◆ Exercise objective
Taking the data below line by line, count those that include the word "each" and report the number alone.
──────── Given material
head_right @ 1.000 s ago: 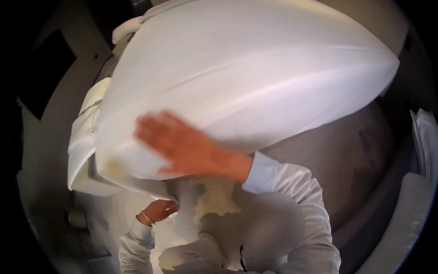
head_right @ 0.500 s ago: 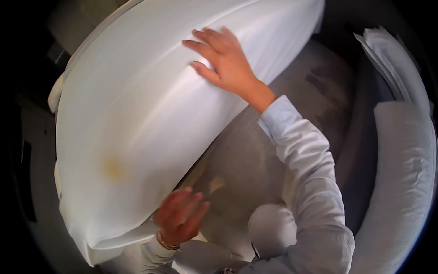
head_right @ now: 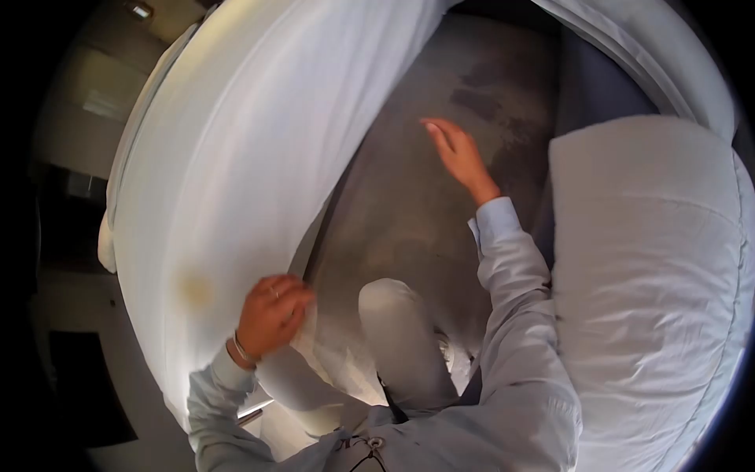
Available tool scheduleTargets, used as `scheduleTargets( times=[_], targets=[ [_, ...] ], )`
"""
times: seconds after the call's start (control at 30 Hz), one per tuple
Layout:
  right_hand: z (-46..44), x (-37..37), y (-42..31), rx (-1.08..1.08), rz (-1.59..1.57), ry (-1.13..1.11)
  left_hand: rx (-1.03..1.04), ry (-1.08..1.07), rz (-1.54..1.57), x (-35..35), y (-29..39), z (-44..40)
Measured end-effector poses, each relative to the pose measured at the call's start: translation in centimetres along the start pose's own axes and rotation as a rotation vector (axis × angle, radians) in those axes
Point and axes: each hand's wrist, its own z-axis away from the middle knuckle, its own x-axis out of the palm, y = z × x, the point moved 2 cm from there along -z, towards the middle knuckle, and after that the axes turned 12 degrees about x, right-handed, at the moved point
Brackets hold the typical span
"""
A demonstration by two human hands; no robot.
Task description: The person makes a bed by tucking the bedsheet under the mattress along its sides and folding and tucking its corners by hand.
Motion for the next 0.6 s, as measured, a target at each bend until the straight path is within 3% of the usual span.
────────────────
◆ Written answer
3